Devoteam

Devoteam, multinacional francesa de servicios digitales, anuncia la creación de una entidad común en España, llamada Devoteam Cloud Services (DCS), especializada en migrar soluciones corporativas a la nube. Como primer integrador europeo de Google, la compañía es un especialista en implantación, puesta en marcha y soporte de soluciones Google for Work.

La nueva entidad creada en España (DCS) implantará todo el portfolio de Google, desde Google Apps, aplicaciones que permiten a los empleados trabajar y colaborar en los mismos documentos, intercambiarlos y tenerlos siempre disponibles en la nube, a Google Search Appliance, el motor de búsqueda que combina la experiencia de Google, con otras funciones que satisfacen las necesidades de las empresas actuales, o Google Maps, la solución Google de geolocalización.

La nueva entidad creada se encargará de la implantación y desarrollo certificado de estas plataformas, a partir de despliegues en la nube, y va a desarrollar una importante actividad en el entorno Cloud, no sólo con las soluciones de Google, sino también de otros proveedores, como Salesforce, ServiceNow o BMC, partners globales de la compañía.

Como explica Frédéric Rouaud, General Manager de Devoteam España, “queremos sustituir el modelo on-premise de provisión de TI, por un modelo Cloud que se adapte a todo tipo de sectores, actividad y tamaño de cliente. Nuestro interlocutor ahora ya no es el responsable de TI, sino el CEO o director general que toma decisiones basadas en el negocio”.

La constitución de esta nueva entidad tiene que ver con la especial naturaleza de los proyectos Cloud, que requieren una organización más “ligera” y “ágil” que ponga en marcha proyectos de forma acelerada. Como explica el propio Rouaud, “este tipo de proyectos requieren una filosofía diferente a la que normalmente empleados en los proyectos de transformación digital. Con DCS, nos presentamos al cliente llevando una solución Cloud de colaboración, que ponemos en marcha, y le acompañamos en todo el proceso. Pero, el foco fundamental es la solución. Este tipo de proyectos tienen unas características muy especiales; sobre todo importa la rapidez y seguridad de la implantación, la agilidad, y la confianza del cliente en la tecnología que va a utilizar.

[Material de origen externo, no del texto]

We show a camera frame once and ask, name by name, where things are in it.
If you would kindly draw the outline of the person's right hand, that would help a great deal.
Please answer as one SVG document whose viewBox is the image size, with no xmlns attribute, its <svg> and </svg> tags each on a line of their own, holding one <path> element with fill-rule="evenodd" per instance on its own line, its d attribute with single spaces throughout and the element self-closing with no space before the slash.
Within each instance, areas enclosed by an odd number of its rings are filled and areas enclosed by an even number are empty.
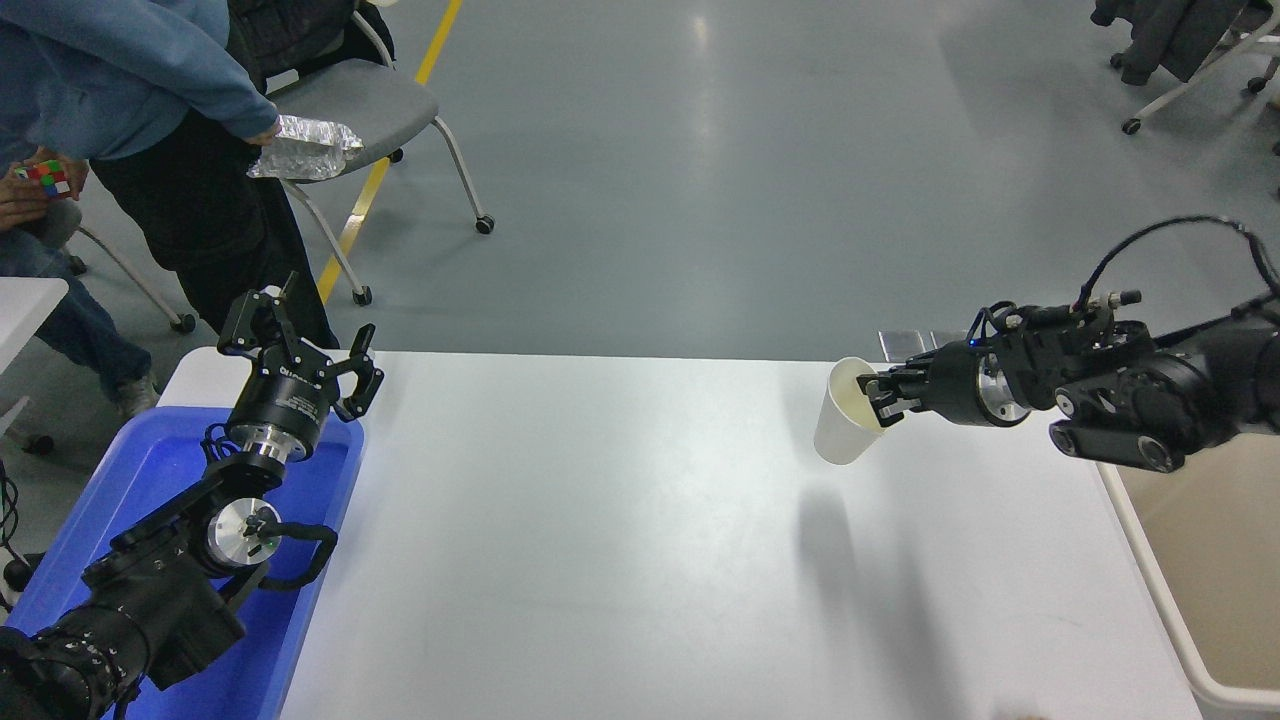
<svg viewBox="0 0 1280 720">
<path fill-rule="evenodd" d="M 44 218 L 51 201 L 38 179 L 22 177 L 12 168 L 1 178 L 1 232 Z"/>
</svg>

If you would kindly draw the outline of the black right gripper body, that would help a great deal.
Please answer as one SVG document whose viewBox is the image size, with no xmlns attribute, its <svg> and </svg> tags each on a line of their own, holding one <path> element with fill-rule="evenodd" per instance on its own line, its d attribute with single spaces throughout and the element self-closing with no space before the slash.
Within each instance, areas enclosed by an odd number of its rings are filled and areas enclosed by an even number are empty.
<svg viewBox="0 0 1280 720">
<path fill-rule="evenodd" d="M 920 407 L 959 425 L 992 427 L 978 389 L 979 360 L 968 342 L 951 342 L 928 354 Z"/>
</svg>

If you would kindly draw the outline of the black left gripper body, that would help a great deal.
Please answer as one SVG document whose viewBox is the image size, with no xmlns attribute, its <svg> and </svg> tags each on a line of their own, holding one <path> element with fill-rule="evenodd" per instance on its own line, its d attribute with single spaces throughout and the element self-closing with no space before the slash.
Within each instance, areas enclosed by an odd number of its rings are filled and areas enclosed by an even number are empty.
<svg viewBox="0 0 1280 720">
<path fill-rule="evenodd" d="M 228 418 L 228 438 L 246 452 L 311 456 L 338 398 L 338 384 L 324 375 L 303 375 L 278 354 L 260 354 Z"/>
</svg>

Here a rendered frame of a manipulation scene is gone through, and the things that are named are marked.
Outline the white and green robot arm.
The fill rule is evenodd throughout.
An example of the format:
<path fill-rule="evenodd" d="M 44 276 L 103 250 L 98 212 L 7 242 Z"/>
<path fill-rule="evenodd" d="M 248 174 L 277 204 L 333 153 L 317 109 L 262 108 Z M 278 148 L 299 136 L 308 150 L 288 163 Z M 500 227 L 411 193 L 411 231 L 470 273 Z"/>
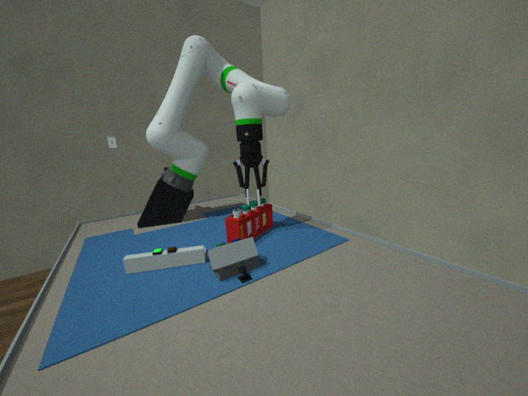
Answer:
<path fill-rule="evenodd" d="M 172 83 L 146 131 L 152 148 L 175 158 L 172 167 L 163 169 L 163 181 L 185 192 L 193 191 L 193 182 L 210 152 L 207 144 L 182 129 L 203 74 L 232 94 L 238 142 L 262 140 L 262 116 L 280 117 L 290 108 L 290 96 L 284 88 L 260 82 L 229 64 L 205 38 L 188 37 Z"/>

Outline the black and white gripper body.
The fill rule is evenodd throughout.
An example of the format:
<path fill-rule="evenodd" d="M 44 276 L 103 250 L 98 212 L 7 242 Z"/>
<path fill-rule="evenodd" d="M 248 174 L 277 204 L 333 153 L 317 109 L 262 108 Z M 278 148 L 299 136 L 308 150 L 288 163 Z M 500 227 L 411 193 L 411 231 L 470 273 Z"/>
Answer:
<path fill-rule="evenodd" d="M 248 168 L 252 167 L 252 159 L 256 159 L 257 167 L 262 161 L 262 153 L 261 153 L 261 143 L 258 141 L 256 143 L 241 143 L 240 144 L 240 158 L 239 160 L 245 167 L 245 159 L 248 159 Z"/>

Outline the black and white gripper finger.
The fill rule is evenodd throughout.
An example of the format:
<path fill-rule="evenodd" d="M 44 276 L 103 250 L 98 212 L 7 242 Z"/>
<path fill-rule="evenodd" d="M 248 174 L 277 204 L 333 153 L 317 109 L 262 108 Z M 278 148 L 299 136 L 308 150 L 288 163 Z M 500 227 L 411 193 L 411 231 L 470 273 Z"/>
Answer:
<path fill-rule="evenodd" d="M 233 164 L 234 164 L 234 166 L 236 167 L 236 170 L 237 170 L 239 185 L 240 185 L 240 187 L 245 189 L 245 196 L 247 197 L 247 204 L 250 205 L 250 188 L 249 188 L 250 168 L 248 168 L 248 162 L 249 162 L 249 160 L 245 159 L 245 184 L 243 182 L 243 174 L 242 174 L 242 170 L 241 170 L 241 167 L 240 167 L 241 161 L 240 160 L 235 161 L 235 162 L 233 162 Z"/>
<path fill-rule="evenodd" d="M 258 206 L 261 205 L 262 187 L 264 187 L 266 185 L 266 172 L 267 172 L 268 163 L 269 163 L 268 159 L 266 160 L 266 159 L 262 158 L 263 173 L 262 173 L 262 184 L 261 184 L 261 180 L 260 180 L 260 175 L 259 175 L 259 170 L 258 170 L 258 167 L 257 167 L 256 159 L 255 158 L 252 159 L 253 169 L 254 169 L 254 172 L 255 172 L 255 178 L 256 178 L 256 182 L 257 182 L 257 203 L 258 203 Z"/>

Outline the blue flat mat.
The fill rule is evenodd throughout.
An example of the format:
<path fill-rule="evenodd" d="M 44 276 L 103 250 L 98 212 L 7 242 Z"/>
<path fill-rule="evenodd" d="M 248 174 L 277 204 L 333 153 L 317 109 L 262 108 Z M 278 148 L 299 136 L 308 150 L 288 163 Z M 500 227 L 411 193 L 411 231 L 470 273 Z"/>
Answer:
<path fill-rule="evenodd" d="M 38 371 L 218 298 L 350 239 L 272 211 L 273 226 L 254 238 L 259 267 L 220 281 L 208 251 L 227 244 L 225 218 L 242 205 L 203 213 L 208 219 L 145 233 L 125 229 L 85 238 Z M 205 262 L 126 274 L 126 255 L 204 245 Z"/>

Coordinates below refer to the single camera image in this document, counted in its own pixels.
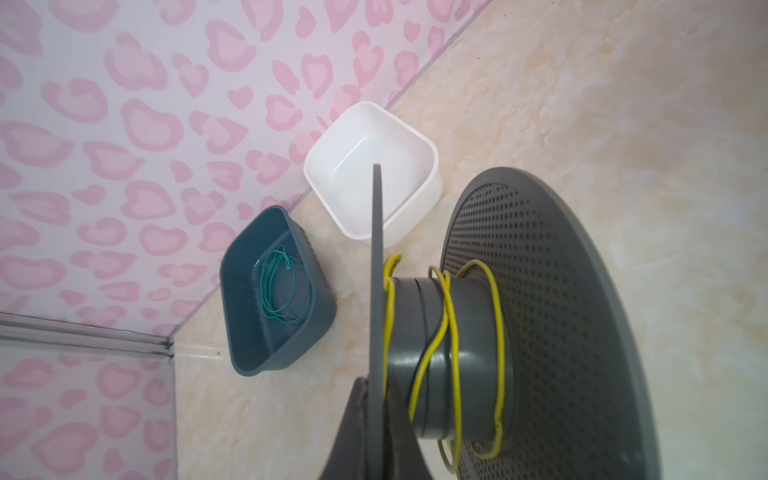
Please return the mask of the left aluminium frame strut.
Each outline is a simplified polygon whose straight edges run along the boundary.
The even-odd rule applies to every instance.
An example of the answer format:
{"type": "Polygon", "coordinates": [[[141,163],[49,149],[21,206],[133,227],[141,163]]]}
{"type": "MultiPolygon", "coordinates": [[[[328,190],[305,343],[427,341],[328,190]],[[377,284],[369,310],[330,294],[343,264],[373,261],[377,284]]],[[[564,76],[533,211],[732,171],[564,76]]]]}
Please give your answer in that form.
{"type": "Polygon", "coordinates": [[[1,314],[1,339],[151,358],[174,355],[173,342],[167,337],[8,313],[1,314]]]}

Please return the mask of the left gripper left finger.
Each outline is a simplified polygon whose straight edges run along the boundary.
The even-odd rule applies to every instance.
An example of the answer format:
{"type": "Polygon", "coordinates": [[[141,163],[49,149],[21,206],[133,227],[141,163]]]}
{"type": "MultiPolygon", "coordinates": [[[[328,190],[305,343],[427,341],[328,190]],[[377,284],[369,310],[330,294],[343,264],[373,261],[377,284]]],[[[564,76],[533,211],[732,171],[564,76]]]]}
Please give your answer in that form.
{"type": "Polygon", "coordinates": [[[321,480],[367,479],[367,394],[367,379],[357,378],[320,475],[321,480]]]}

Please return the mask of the white plastic tray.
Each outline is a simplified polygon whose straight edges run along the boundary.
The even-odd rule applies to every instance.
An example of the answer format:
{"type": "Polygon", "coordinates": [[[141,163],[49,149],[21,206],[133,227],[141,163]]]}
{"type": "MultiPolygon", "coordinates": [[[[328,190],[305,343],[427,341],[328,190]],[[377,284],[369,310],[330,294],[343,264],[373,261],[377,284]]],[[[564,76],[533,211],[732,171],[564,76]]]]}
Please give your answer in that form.
{"type": "Polygon", "coordinates": [[[435,144],[371,101],[349,107],[311,147],[304,176],[348,238],[371,243],[373,171],[381,170],[383,246],[399,243],[439,201],[435,144]]]}

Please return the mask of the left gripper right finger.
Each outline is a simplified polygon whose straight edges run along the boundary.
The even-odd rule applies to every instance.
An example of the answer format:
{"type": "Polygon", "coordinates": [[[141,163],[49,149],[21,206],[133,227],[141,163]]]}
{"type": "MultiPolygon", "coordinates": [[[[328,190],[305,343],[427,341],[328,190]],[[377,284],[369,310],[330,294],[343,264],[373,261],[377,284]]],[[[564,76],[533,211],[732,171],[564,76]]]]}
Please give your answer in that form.
{"type": "Polygon", "coordinates": [[[384,479],[431,480],[396,380],[388,381],[385,407],[384,479]]]}

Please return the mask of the dark teal plastic bin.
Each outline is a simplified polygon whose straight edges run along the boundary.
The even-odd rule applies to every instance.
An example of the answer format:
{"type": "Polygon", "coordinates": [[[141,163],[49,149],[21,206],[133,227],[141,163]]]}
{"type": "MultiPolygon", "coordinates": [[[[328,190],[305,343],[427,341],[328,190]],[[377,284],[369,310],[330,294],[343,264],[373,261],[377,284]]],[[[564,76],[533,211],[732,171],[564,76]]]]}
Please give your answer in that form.
{"type": "Polygon", "coordinates": [[[231,363],[245,377],[293,364],[337,312],[306,232],[281,206],[263,210],[234,239],[220,285],[231,363]]]}

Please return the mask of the dark grey cable spool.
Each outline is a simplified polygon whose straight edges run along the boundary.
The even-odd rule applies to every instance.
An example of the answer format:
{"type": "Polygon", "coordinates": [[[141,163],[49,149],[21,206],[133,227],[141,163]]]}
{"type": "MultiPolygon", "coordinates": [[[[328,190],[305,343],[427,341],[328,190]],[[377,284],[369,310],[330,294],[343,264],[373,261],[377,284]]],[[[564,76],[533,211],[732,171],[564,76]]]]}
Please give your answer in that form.
{"type": "Polygon", "coordinates": [[[518,168],[480,173],[440,261],[400,278],[373,173],[367,475],[384,479],[396,380],[418,444],[462,478],[658,479],[650,396],[626,312],[575,213],[518,168]]]}

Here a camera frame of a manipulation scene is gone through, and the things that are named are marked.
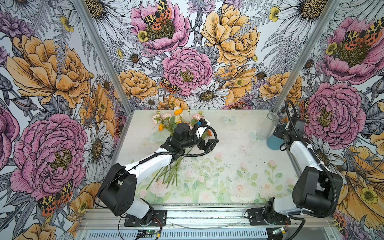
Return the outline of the teal ceramic vase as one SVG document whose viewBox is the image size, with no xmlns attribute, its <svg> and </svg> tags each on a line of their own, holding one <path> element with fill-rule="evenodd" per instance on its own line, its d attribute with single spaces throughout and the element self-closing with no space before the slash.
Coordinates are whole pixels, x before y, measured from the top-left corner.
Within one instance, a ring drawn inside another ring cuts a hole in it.
<svg viewBox="0 0 384 240">
<path fill-rule="evenodd" d="M 271 150 L 274 150 L 274 151 L 277 151 L 280 149 L 280 146 L 284 143 L 284 140 L 283 139 L 280 139 L 274 135 L 271 135 L 268 139 L 267 139 L 267 146 L 271 149 Z"/>
</svg>

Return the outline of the pink rose flower stem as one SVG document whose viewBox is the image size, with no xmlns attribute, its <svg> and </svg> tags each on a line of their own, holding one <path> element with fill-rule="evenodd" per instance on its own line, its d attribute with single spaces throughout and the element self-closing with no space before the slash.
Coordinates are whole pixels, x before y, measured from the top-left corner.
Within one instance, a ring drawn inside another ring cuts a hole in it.
<svg viewBox="0 0 384 240">
<path fill-rule="evenodd" d="M 202 113 L 203 112 L 200 111 L 198 114 L 192 116 L 190 122 L 188 123 L 191 129 L 197 123 L 198 120 L 203 118 Z M 184 149 L 184 153 L 181 153 L 179 156 L 172 156 L 170 165 L 165 167 L 164 170 L 161 172 L 161 177 L 163 178 L 164 184 L 169 186 L 177 183 L 178 169 L 181 161 L 184 158 L 194 157 L 194 155 L 190 155 L 190 151 L 192 150 L 192 148 Z"/>
</svg>

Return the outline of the orange poppy flower stem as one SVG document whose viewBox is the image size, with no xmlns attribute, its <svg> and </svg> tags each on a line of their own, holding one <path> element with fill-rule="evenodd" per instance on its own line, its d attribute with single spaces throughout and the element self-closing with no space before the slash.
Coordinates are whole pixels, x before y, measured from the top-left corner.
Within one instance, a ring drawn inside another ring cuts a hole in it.
<svg viewBox="0 0 384 240">
<path fill-rule="evenodd" d="M 175 107 L 174 108 L 174 122 L 176 124 L 184 122 L 184 115 L 183 115 L 183 109 L 180 107 Z"/>
</svg>

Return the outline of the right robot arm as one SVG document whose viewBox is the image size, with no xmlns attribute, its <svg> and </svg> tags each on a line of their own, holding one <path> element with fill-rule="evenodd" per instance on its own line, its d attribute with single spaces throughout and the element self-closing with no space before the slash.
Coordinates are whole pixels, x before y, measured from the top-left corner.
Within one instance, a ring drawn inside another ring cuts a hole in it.
<svg viewBox="0 0 384 240">
<path fill-rule="evenodd" d="M 304 126 L 303 120 L 292 117 L 273 133 L 283 140 L 302 172 L 290 196 L 271 198 L 266 203 L 262 215 L 268 224 L 286 222 L 297 215 L 326 218 L 337 208 L 343 179 L 316 154 L 314 145 L 304 137 Z"/>
</svg>

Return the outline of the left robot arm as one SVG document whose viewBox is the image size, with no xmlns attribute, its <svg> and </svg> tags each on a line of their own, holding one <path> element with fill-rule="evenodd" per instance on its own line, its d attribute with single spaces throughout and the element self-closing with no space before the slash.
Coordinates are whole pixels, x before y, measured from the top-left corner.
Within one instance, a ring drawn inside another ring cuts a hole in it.
<svg viewBox="0 0 384 240">
<path fill-rule="evenodd" d="M 173 135 L 152 155 L 130 165 L 112 165 L 96 196 L 115 216 L 133 216 L 147 225 L 154 219 L 154 209 L 136 198 L 137 185 L 181 157 L 197 158 L 210 153 L 218 142 L 216 131 L 205 119 L 193 127 L 179 123 Z"/>
</svg>

Por eso, necesitamos personal más especializado, que esté más cerca de nuestros partners, básicamente Google, Salesforce, ServiceNow o BMC”, insiste el directivo.

La flexibilidad de las soluciones Cloud permite evitar costosas inversiones en infraestructura, que ahora se desvincula de la actividad del cliente, lo que le permite centrarse en los aspectos clave de su negocio.

La actividad de DCS tendrá un componente muy importante de servicio (en torno al 90%) y mucho menor de hardware y software (10%). Se trata de utilizar una infraestructura Cloud que ya está disponible para centrarse en una mera gestión de usuarios, que también se puede delegar en terceras empresas.

“Lo realmente importante es el cambio cultural que implica. El cliente tiene que convencer a toda la plantilla de que es necesario cambiar la forma de trabajar, antes de poner en marcha el proyecto. Y esto sólo se puede hacer con el compromiso claro de la dirección”, subraya Frédéric Rouaud.

Según las estimaciones de la compañía, la nueva DCS obtendrá el 70% de sus ingresos de las licencias y un 30% de servicios añadidos y ofrecerá estas soluciones a empresas e instituciones de cualquier tamaño.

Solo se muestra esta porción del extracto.